Bald nach Heinrichs Hochzeit mit Hanna Blankemeyer im Juni 1950 treten Diedrich und Annchen auf dem weiter wachsenden Betrieb ins zweite Glied zurück. In die tägliche Hofarbeit bleiben sie aber natürlich eingebunden, auch wenn Diedrich nach einem Ende der 50er Jahre erlittenen Unfall – er gerät in einem unachtsamen Moment in den Antriebsriemen der hofeigenen Getreidemühle und erleidet dabei diverse Quetschungen – nur noch eingeschränkt mobil ist. An allen die Landwirtschaft betreffenden Fragen bleibt er gleichwohl brennend interessiert, ebenso am politischen Weltgeschehen und nicht zuletzt an seinem größten Hobby, dem Pferdesport. Darüber kann er mit seinen wie er selbst lange Jahre im Reiterverein Sandersfeld aktiven Freunden Heinrich Tönjes und Johann Haverkamp stundenlang debattieren – am liebsten am Sonntagmorgen bei einer guten Zigarre in der Küche des Schwarting-Hofes.

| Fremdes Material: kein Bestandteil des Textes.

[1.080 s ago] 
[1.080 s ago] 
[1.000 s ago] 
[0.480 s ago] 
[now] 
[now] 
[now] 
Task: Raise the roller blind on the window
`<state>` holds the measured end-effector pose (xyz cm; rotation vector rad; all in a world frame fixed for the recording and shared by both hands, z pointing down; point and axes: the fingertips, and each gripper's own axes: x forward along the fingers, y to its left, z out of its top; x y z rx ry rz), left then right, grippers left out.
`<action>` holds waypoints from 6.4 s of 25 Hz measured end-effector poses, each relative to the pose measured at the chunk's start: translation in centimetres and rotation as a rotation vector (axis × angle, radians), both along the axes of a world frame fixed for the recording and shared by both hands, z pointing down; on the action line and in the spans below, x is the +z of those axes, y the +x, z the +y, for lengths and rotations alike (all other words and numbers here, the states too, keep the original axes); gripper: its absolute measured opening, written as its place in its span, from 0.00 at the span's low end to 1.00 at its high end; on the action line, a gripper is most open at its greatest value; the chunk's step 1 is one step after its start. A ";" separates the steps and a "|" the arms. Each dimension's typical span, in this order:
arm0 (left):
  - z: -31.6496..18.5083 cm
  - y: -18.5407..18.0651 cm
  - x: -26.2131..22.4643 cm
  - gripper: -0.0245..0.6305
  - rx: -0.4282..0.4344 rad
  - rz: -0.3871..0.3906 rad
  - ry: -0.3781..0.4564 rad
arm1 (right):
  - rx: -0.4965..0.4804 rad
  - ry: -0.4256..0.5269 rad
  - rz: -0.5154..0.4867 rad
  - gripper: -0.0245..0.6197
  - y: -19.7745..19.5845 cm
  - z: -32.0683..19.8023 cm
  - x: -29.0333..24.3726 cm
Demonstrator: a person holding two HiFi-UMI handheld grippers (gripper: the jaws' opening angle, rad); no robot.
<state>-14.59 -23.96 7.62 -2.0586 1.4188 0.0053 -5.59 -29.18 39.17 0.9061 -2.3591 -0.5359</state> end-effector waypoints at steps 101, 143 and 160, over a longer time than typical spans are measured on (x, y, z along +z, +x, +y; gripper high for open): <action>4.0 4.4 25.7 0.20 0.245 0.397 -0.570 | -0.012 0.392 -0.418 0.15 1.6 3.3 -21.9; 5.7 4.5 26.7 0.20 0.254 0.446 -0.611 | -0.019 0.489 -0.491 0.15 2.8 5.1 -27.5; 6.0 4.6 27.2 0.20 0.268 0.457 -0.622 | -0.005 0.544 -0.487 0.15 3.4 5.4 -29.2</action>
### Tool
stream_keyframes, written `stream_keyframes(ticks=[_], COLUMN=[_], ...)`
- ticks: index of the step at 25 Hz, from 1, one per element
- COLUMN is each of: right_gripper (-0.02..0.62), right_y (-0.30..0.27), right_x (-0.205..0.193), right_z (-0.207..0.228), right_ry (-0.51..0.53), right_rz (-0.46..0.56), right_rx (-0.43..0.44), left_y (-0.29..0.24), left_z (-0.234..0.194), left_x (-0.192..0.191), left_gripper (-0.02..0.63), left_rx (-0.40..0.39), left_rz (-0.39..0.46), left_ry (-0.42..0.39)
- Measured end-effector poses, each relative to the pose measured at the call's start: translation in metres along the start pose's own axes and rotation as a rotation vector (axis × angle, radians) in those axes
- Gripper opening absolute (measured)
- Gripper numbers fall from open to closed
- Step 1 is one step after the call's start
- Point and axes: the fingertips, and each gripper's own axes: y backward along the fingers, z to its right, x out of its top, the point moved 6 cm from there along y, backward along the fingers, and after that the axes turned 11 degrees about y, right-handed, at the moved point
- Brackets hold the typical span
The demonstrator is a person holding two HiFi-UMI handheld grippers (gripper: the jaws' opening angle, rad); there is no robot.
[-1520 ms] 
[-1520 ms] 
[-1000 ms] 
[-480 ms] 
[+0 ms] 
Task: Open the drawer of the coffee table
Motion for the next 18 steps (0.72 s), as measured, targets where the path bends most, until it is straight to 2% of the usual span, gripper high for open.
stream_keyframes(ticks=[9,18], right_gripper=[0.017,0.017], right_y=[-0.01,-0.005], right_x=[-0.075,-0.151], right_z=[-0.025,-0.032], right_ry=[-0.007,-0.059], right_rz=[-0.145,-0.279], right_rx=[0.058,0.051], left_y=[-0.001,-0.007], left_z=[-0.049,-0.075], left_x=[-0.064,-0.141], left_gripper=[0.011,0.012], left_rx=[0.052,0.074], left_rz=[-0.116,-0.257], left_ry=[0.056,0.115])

Am 30. Januar 1972 – 15 Monate nach seiner im Gasthof von Bodo und Ursel Mehrings gefeierten Goldenen Hochzeit mit Annchen – gehört ein im Fernsehen übertragenes Pferdesport-Ereignis zu den letzten Eindrücken, die Diedrich aus seinem irdischen Dasein mitnimmt: Als er sich nach nach dem Ende der Sendung zu einem kurzen Schläfchen zurückzieht, wacht er nicht mehr auf. Beerdigt ist Diedrich vier Tage später auf dem Friedhof der St.-Elisabeth-Kirche in Hude.